◆ **Data in this exercise**:

━━━━━━━━━━━━━━━━━━━━━━━━━━━━━━

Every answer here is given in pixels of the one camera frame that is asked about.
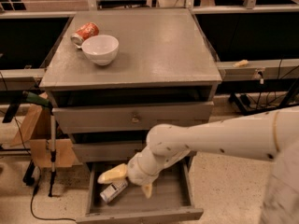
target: open drawer
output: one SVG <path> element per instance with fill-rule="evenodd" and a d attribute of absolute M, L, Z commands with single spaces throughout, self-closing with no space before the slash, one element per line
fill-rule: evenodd
<path fill-rule="evenodd" d="M 77 223 L 158 224 L 196 220 L 203 214 L 202 209 L 194 208 L 185 161 L 160 173 L 153 183 L 150 199 L 144 196 L 139 186 L 129 183 L 121 194 L 106 204 L 101 199 L 100 192 L 107 185 L 98 184 L 97 178 L 114 165 L 109 162 L 93 163 L 87 215 L 78 218 Z"/>

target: gray tabletop
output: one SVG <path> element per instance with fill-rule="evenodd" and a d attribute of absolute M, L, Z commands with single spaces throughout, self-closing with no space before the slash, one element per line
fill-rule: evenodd
<path fill-rule="evenodd" d="M 89 21 L 120 42 L 117 58 L 107 66 L 89 61 L 70 40 Z M 188 9 L 136 8 L 78 12 L 40 87 L 67 91 L 215 82 L 221 76 Z"/>

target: bowl
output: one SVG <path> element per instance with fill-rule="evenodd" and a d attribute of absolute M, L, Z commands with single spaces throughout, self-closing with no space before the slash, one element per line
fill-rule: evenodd
<path fill-rule="evenodd" d="M 93 63 L 107 65 L 118 54 L 119 41 L 112 35 L 95 35 L 85 40 L 81 48 Z"/>

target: cabinet
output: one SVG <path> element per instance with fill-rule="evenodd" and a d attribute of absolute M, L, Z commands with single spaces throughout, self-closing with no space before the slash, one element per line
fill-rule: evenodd
<path fill-rule="evenodd" d="M 119 54 L 105 67 L 87 60 L 82 50 L 71 43 L 71 34 L 89 21 L 99 26 L 100 34 L 119 39 Z M 159 123 L 190 126 L 207 122 L 220 82 L 216 64 L 188 9 L 126 9 L 78 12 L 40 86 L 53 103 L 60 127 L 74 143 L 78 159 L 91 167 L 90 200 L 94 201 L 98 198 L 94 179 L 103 167 L 128 162 L 146 145 L 151 127 Z M 173 180 L 170 185 L 174 192 L 178 196 L 188 193 L 182 200 L 177 199 L 175 206 L 167 207 L 175 197 L 171 194 L 163 206 L 158 207 L 153 198 L 139 209 L 126 207 L 129 209 L 116 215 L 115 208 L 125 207 L 121 200 L 113 203 L 114 207 L 98 203 L 92 211 L 91 201 L 87 216 L 79 218 L 78 223 L 198 219 L 202 210 L 193 207 L 186 186 L 188 175 L 180 178 L 181 168 L 186 171 L 188 164 L 176 165 L 175 172 L 166 171 L 173 175 L 165 180 Z M 163 176 L 158 180 L 162 189 L 165 180 Z M 132 199 L 123 195 L 123 199 Z M 148 213 L 141 215 L 141 210 Z"/>

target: drawer handle
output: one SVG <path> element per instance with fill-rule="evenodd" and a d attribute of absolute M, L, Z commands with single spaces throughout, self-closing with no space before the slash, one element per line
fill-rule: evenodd
<path fill-rule="evenodd" d="M 132 123 L 140 122 L 140 117 L 137 114 L 133 114 Z"/>

━━━━━━━━━━━━━━━━━━━━━━━━━━━━━━

◆ **Your goal**:
Each line from the one that contains "target: drawer handle" to the end of the data should be set down exactly, both ends included.

◆ **Finished task**:
target: drawer handle
output: one SVG <path> element per instance with fill-rule="evenodd" and a d attribute of absolute M, L, Z commands with single spaces throughout, self-closing with no space before the slash, one element per line
fill-rule: evenodd
<path fill-rule="evenodd" d="M 132 123 L 140 122 L 140 117 L 137 114 L 133 114 Z"/>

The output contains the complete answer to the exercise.